_WHAT TO DO_
Restate the following entries exactly, including every line.

DATA RECORDS START

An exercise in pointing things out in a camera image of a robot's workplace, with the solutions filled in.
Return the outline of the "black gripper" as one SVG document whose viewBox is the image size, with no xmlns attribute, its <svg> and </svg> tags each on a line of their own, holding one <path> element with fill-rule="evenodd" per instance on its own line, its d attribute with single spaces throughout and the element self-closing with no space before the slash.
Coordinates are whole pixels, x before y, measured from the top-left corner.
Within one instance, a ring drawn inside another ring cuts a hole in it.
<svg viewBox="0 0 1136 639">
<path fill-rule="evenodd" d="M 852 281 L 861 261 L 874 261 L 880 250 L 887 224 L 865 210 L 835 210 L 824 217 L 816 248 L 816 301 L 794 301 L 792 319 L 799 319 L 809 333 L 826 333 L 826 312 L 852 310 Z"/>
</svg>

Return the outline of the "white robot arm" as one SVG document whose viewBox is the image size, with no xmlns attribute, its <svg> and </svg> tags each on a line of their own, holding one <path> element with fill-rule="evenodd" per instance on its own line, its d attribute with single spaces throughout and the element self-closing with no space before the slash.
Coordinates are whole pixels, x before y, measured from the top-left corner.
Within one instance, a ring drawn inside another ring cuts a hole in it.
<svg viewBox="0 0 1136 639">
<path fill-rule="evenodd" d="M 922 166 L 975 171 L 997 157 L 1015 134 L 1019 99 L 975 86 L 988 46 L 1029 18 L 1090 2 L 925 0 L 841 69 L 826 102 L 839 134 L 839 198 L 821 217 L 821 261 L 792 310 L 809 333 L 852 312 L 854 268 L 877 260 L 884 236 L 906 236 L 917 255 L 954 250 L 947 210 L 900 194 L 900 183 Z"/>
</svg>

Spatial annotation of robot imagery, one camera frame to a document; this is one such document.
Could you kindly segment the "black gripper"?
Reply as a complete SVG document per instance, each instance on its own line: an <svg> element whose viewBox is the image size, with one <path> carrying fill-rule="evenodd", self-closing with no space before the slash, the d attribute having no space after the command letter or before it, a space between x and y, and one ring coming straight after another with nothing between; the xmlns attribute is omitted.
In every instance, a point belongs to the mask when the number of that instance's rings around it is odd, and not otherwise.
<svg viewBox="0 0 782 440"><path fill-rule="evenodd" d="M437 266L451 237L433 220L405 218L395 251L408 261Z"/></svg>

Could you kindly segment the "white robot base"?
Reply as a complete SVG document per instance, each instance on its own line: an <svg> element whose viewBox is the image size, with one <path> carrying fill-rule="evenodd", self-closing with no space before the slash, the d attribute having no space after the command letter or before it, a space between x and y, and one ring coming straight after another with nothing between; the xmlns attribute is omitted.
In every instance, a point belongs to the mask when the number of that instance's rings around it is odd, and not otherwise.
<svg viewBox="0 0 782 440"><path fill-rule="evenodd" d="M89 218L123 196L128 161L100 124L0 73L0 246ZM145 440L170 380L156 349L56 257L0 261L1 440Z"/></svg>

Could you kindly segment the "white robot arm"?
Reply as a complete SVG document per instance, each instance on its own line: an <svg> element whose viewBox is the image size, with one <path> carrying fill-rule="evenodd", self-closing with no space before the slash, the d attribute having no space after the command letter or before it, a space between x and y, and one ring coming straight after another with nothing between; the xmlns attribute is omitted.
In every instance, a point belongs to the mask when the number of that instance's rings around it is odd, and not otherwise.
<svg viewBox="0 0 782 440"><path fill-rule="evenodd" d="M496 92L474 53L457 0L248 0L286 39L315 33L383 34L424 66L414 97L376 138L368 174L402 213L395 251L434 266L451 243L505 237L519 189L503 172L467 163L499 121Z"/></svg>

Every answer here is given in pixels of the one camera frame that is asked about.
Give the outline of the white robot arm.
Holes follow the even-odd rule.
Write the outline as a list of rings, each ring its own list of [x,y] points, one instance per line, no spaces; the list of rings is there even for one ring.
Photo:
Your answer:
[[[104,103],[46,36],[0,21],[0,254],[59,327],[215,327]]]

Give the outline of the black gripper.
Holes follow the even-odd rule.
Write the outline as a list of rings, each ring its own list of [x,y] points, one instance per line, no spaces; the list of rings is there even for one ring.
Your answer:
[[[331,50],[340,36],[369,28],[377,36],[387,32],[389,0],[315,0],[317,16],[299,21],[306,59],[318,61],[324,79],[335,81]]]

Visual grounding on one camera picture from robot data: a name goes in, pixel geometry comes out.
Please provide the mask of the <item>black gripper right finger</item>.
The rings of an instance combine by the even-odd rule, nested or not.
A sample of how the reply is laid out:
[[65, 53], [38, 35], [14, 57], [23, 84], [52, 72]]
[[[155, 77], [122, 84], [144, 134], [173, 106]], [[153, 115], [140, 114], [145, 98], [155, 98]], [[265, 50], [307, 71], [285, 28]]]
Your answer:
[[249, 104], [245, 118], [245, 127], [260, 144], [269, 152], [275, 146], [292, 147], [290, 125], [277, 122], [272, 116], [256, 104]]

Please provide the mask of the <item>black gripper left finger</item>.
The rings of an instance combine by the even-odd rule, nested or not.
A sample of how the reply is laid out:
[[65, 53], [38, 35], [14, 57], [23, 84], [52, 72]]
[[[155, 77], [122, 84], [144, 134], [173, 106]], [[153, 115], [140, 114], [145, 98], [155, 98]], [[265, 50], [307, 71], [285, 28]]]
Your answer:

DATA RECORDS END

_TASK RESPONSE_
An exercise in pointing things out in a camera image of a robot's workplace, with the solutions filled in.
Return the outline of the "black gripper" as one SVG document whose viewBox is the image size, with no xmlns attribute, its <svg> and </svg> tags each on a line of their own, holding one <path> element with fill-rule="evenodd" per instance on its own line, its d attribute with single spaces throughout and the element self-closing with no space before the slash.
Coordinates are whole pixels, x before y, measured from the top-left corner.
Within one instance, a ring drawn inside another ring cuts a hole in it.
<svg viewBox="0 0 1136 639">
<path fill-rule="evenodd" d="M 852 281 L 861 261 L 874 261 L 880 250 L 887 224 L 865 210 L 835 210 L 824 217 L 816 248 L 816 301 L 794 301 L 792 319 L 799 319 L 809 333 L 826 333 L 826 312 L 852 310 Z"/>
</svg>

Return the outline of the "white robot arm" as one SVG document whose viewBox is the image size, with no xmlns attribute, its <svg> and </svg> tags each on a line of their own, holding one <path> element with fill-rule="evenodd" per instance on its own line, its d attribute with single spaces throughout and the element self-closing with no space before the slash.
Coordinates are whole pixels, x before y, measured from the top-left corner.
Within one instance, a ring drawn inside another ring cuts a hole in it.
<svg viewBox="0 0 1136 639">
<path fill-rule="evenodd" d="M 922 166 L 975 171 L 997 157 L 1015 134 L 1019 99 L 975 86 L 988 46 L 1029 18 L 1090 2 L 925 0 L 841 69 L 826 102 L 839 134 L 839 198 L 821 217 L 821 261 L 792 310 L 809 333 L 852 312 L 854 268 L 877 260 L 884 236 L 906 236 L 917 255 L 954 250 L 947 210 L 900 194 L 900 183 Z"/>
</svg>

Spatial annotation of robot imagery, one camera frame to a document; this is one such document.
Could you kindly segment the "black gripper"?
Reply as a complete SVG document per instance, each instance on its own line: an <svg> element whose viewBox is the image size, with one <path> carrying fill-rule="evenodd", self-closing with no space before the slash, the d attribute having no space after the command letter or before it, a space between x and y, and one ring coming straight after another with nothing between; the xmlns attribute is omitted.
In every instance, a point belongs to the mask when the number of that instance's rings around it is odd, and not otherwise.
<svg viewBox="0 0 782 440"><path fill-rule="evenodd" d="M437 266L451 237L433 220L405 218L395 251L408 261Z"/></svg>

Could you kindly segment the "white robot base"?
Reply as a complete SVG document per instance, each instance on its own line: an <svg> element whose viewBox is the image size, with one <path> carrying fill-rule="evenodd", self-closing with no space before the slash, the d attribute having no space after the command letter or before it, a space between x and y, and one ring coming straight after another with nothing between; the xmlns attribute is omitted.
In every instance, a point belongs to the mask when the number of that instance's rings around it is odd, and not otherwise.
<svg viewBox="0 0 782 440"><path fill-rule="evenodd" d="M89 218L123 196L128 161L100 124L0 73L0 246ZM145 440L170 380L156 349L56 257L0 261L1 440Z"/></svg>

Could you kindly segment the "white robot arm"?
Reply as a complete SVG document per instance, each instance on its own line: an <svg> element whose viewBox is the image size, with one <path> carrying fill-rule="evenodd", self-closing with no space before the slash, the d attribute having no space after the command letter or before it, a space between x and y, and one ring coming straight after another with nothing between; the xmlns attribute is omitted.
In every instance, a point belongs to the mask when the number of that instance's rings around it is odd, and not otherwise.
<svg viewBox="0 0 782 440"><path fill-rule="evenodd" d="M496 92L474 53L457 0L248 0L286 39L315 33L383 34L424 66L414 97L376 138L368 174L402 213L395 251L434 266L451 243L505 237L519 189L503 172L467 163L499 121Z"/></svg>

Every answer here is given in pixels of the one camera frame that is asked about.
Give the outline of the white robot arm.
Holes follow the even-odd rule.
Write the outline as a list of rings, each ring its own list of [x,y] points, one instance per line, no spaces; the list of rings is there even for one ring.
Photo:
Your answer:
[[[104,103],[46,36],[0,21],[0,254],[59,327],[215,327]]]

Give the outline of the black gripper.
Holes follow the even-odd rule.
Write the outline as a list of rings, each ring its own list of [x,y] points, one instance per line, no spaces; the list of rings is there even for one ring.
Your answer:
[[[331,50],[340,36],[369,28],[377,36],[387,32],[389,0],[315,0],[317,16],[299,21],[306,59],[318,61],[324,79],[335,81]]]

Visual grounding on one camera picture from robot data: a name goes in, pixel geometry comes out.
Please provide the mask of the <item>black gripper right finger</item>.
The rings of an instance combine by the even-odd rule, nested or not.
A sample of how the reply is laid out:
[[65, 53], [38, 35], [14, 57], [23, 84], [52, 72]]
[[[155, 77], [122, 84], [144, 134], [173, 106]], [[153, 115], [140, 114], [145, 98], [155, 98]], [[265, 50], [307, 71], [285, 28]]]
Your answer:
[[249, 104], [245, 118], [245, 127], [260, 144], [269, 152], [275, 146], [292, 147], [290, 125], [277, 122], [272, 116], [256, 104]]

Please provide the mask of the <item>black gripper left finger</item>.
The rings of an instance combine by the even-odd rule, nested or not.
A sample of how the reply is laid out:
[[65, 53], [38, 35], [14, 57], [23, 84], [52, 72]]
[[[155, 77], [122, 84], [144, 134], [173, 106]], [[153, 115], [140, 114], [145, 98], [155, 98]], [[265, 50], [307, 71], [285, 28]]]
Your answer:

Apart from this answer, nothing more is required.